Le 18 mai 2026, dans le cadre d’une visite d’étude organisée par l’institution française, la Commission de Surveillance du Marché Financier de l’Afrique Centrale (COSUMAF) et la Banque de France ont signé un accord de partenariat consacré à l’éducation financière dans l’espace CEMAC. Derrière la photo protocolaire et les poignées de main diplomatiques, l’objectif est clair : apprendre aux populations de la sous-région à mieux comprendre l’argent, l’épargne et les marchés financiers.
Car en Afrique centrale, la finance moderne reste encore un territoire lointain pour une grande partie des citoyens. Les marchés financiers existent, les régulateurs aussi, les États multiplient les émissions obligataires, mais la culture boursière demeure embryonnaire. Les ménages préfèrent souvent les circuits informels, les tontines ou la pierre plutôt que les produits financiers jugés complexes, risqués ou réservés à une minorité d’initiés.
C’est ce mur de méfiance que la COSUMAF veut fissurer. L’accord signé avec la Banque de France prévoit un partage d’expériences sur les politiques d’éducation financière, l’accès aux outils pédagogiques développés par Paris et une coopération durable au profit des six pays de la CEMAC : Cameroun, Centrafrique, Congo, Gabon, Guinée équatoriale et Tchad.
Dans les milieux financiers régionaux, le diagnostic est connu depuis longtemps : sans citoyens capables de comprendre les mécanismes de l’épargne moderne, impossible de bâtir un véritable marché des capitaux. Résultat, la Bourse des Valeurs Mobilières de l’Afrique Centrale (BVMAC) reste encore peu visible dans la vie économique quotidienne, malgré les ambitions affichées par les États de la sous-région.
Le partenariat avec la Banque de France ressemble donc à une tentative de mise à niveau. L’institution française apporte son expérience en matière de pédagogie financière, de protection des épargnants et de vulgarisation économique. La COSUMAF, elle, espère renforcer sa crédibilité en tant que régulateur régional capable de rapprocher les marchés financiers des populations.
Mais derrière le vocabulaire consensuel de « coopération » et de « partage d’expertise », l’accord raconte aussi autre chose : la persistance de l’empreinte française dans les équilibres monétaires et financiers d’Afrique centrale. Paris demeure un acteur influent dans une région où les questions de finance, de monnaie et de régulation restent étroitement liées à l’histoire de la Francafrique, même si les discours officiels préfèrent désormais parler de partenariat gagnant-gagnant.

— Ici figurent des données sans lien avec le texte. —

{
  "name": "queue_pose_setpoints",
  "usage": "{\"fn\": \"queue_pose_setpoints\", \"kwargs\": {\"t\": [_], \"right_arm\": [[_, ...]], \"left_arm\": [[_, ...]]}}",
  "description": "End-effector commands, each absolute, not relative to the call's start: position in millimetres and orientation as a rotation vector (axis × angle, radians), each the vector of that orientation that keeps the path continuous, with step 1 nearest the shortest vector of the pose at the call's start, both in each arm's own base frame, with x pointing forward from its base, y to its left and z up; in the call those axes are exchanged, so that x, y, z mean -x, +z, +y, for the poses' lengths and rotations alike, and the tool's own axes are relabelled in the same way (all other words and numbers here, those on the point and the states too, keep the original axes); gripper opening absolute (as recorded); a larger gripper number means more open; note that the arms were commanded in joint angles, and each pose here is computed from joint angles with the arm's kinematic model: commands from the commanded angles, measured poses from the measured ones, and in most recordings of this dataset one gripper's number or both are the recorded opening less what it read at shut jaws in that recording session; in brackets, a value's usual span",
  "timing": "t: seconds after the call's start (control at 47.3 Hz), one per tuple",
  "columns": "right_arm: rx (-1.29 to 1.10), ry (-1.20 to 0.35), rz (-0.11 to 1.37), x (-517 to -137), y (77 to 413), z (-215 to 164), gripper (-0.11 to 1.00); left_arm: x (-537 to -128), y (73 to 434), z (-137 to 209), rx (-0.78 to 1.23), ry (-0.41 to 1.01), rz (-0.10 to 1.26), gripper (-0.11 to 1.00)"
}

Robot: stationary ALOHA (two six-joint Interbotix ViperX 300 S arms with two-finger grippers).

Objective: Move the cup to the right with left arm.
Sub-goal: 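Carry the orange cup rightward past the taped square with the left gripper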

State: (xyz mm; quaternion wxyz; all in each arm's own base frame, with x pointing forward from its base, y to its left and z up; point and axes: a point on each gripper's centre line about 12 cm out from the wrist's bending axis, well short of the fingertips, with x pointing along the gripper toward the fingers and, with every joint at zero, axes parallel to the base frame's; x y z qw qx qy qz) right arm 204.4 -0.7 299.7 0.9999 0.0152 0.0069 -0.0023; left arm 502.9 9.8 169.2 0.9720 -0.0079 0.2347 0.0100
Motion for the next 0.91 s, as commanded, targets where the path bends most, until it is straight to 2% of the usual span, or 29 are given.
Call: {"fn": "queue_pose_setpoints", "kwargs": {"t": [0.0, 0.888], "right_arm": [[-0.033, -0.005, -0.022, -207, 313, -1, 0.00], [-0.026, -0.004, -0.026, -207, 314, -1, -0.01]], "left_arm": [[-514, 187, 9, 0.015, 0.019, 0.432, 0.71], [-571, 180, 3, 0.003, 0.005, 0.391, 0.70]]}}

Pour la COSUMAF, le défi est immense. Il ne s’agit plus seulement de surveiller les marchés, mais de convaincre les populations que la finance peut devenir un outil de développement et non un univers opaque réservé aux technocrates. Dans une région confrontée à des besoins massifs de financement, attirer l’épargne locale devient presque une question de souveraineté économique.
Au fond, la convention signée le 18 mai traduit une réalité simple : l’Afrique centrale cherche encore la clé pour transformer son épargne dormante en moteur de croissance. Et cette bataille-là se joue autant dans les salles de marchés que dans les mentalités.